This invention relates to a revenue management system that has an in-memory write-through cache.
Prepaid phone accounts are tracked in real-time by billing and time management hardware and software architectures in communication with the phone network switch. The architecture approves the customer's call if there are sufficient funds in the customer's prepaid account. If the customer runs out of time on his prepaid account during a call, the architecture acts to terminate the call.
These architectures are known as customer relation management (CRM) systems. CRM systems are also used for non-prepaid scenarios, such as for generating bills. CRM systems are also used for other telecommunications, and other network management scenarios.
Prepaid account CRM systems need to have the ability to track accounts in real-time.
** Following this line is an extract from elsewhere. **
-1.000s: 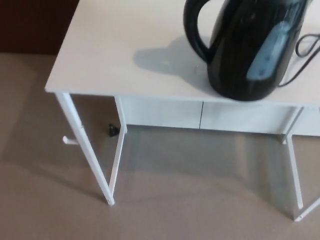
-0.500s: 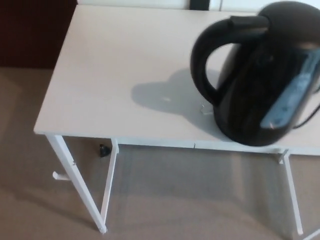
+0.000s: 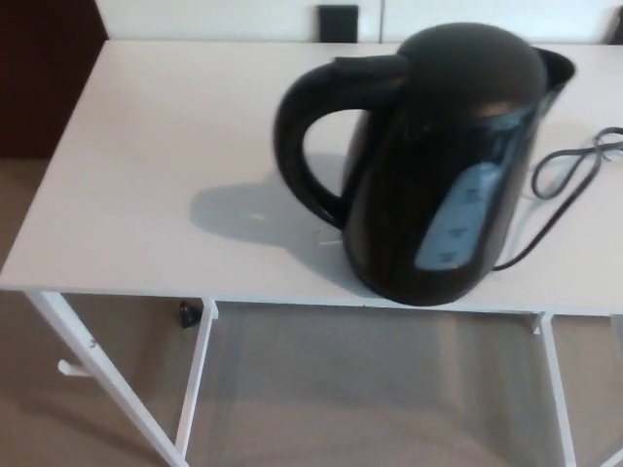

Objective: The robot walk towards a table in front and uses its left hand to pick up the pot from the base and places it on the table

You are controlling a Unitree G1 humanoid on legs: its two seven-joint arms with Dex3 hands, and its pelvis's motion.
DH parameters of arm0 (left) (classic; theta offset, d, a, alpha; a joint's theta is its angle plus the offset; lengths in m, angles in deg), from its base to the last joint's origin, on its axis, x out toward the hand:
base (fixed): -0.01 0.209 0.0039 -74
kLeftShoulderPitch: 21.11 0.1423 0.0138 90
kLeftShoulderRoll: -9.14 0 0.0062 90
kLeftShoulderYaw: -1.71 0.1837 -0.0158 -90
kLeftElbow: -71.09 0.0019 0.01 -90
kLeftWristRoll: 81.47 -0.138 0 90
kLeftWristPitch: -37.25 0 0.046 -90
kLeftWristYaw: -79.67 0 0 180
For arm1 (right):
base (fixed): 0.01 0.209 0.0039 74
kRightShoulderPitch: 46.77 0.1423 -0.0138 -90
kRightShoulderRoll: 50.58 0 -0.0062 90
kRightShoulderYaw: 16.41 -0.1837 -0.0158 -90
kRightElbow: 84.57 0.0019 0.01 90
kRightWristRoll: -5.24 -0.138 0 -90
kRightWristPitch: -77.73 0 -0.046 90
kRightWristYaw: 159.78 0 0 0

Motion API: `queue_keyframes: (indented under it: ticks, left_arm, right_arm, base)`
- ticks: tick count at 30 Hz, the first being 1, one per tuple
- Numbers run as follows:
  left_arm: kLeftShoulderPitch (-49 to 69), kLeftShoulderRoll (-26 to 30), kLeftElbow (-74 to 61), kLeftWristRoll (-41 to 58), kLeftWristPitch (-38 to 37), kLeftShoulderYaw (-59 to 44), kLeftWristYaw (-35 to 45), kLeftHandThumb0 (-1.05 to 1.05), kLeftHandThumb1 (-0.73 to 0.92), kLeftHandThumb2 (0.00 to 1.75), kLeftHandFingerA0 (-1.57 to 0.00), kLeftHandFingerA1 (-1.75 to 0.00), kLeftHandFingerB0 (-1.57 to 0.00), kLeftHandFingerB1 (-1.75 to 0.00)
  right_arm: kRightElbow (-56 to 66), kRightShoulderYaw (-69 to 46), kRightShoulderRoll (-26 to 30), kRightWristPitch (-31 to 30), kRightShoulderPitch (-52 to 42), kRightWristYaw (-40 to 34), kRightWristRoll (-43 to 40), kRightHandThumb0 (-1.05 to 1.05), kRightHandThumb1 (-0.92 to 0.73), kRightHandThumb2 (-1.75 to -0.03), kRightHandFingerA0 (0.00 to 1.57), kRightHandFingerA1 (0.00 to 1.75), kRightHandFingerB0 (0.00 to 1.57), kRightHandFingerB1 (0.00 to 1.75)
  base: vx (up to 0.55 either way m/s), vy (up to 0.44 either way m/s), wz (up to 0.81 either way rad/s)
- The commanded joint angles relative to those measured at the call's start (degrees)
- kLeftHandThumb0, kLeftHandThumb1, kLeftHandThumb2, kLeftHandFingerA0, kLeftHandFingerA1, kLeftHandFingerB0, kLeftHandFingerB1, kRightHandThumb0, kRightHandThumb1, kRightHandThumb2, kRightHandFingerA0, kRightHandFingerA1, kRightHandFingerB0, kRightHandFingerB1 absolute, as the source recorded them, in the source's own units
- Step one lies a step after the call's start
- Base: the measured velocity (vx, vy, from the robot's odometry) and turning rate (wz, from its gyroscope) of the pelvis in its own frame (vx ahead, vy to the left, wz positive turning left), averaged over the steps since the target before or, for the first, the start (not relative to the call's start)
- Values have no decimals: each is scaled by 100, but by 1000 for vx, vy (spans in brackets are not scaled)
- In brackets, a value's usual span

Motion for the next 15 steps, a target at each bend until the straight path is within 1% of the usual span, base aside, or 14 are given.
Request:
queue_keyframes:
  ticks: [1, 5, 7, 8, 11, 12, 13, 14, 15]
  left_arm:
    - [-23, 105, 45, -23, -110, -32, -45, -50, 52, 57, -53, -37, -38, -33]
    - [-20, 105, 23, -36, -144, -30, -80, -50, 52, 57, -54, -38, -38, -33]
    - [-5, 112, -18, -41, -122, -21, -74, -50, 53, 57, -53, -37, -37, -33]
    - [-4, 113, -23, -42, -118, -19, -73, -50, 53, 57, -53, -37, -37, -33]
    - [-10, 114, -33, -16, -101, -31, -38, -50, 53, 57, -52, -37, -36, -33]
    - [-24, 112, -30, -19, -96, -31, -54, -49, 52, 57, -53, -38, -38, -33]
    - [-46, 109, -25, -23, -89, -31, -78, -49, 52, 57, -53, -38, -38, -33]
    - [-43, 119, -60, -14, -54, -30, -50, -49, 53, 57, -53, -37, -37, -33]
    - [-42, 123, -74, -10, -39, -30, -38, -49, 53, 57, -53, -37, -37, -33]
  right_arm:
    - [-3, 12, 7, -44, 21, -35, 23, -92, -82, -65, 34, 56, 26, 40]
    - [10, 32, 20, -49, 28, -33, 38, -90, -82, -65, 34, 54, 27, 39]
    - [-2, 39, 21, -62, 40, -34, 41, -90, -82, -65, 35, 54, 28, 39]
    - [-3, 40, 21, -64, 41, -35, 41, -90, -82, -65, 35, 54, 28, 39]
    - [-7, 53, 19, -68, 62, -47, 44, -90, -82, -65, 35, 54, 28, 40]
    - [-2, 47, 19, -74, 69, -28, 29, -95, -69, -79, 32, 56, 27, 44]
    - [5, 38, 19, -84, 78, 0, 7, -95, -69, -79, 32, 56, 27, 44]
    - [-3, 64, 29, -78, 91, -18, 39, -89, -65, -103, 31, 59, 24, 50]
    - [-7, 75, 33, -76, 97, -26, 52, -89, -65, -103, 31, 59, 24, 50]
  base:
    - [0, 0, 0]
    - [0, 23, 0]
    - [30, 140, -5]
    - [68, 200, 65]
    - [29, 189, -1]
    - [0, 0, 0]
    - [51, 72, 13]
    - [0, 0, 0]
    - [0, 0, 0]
Available real-time architectures for managing prepaid customer accounts have some existing limitations.
First, the available architectures require high performance and data throughput, thereby leading to relatively high hardware requirements. These architectures, along with their storage and maintenance can be expensive and time-consuming.
Second, requirements for very low system response latencies are difficult to achieve. Transactions in existing architectures involve several round-trips-to the disk-based storage subsystem. The data must be processed by a comparatively large software stack to transform from a relational representation into a physical storage format.
Third, in an available architecture, the data is transferred several times from component to component of the system to retrieve the data, map it from a relational format to an object format, process it with the desired business logic, and then transfer the response to the client.
Fourth, currently available architectures can not provide desired levels of data availability to the public phone network (e.g., the switch). The close connection of a prepaid CRM system to the public network increases the data availability requirements. Being part of the public network, some parts of the system need to have carrier-grade availability.
Also, no single product accomplished both batch processing and real-time processing for telecommunications CRM (e.g., billing) purposes.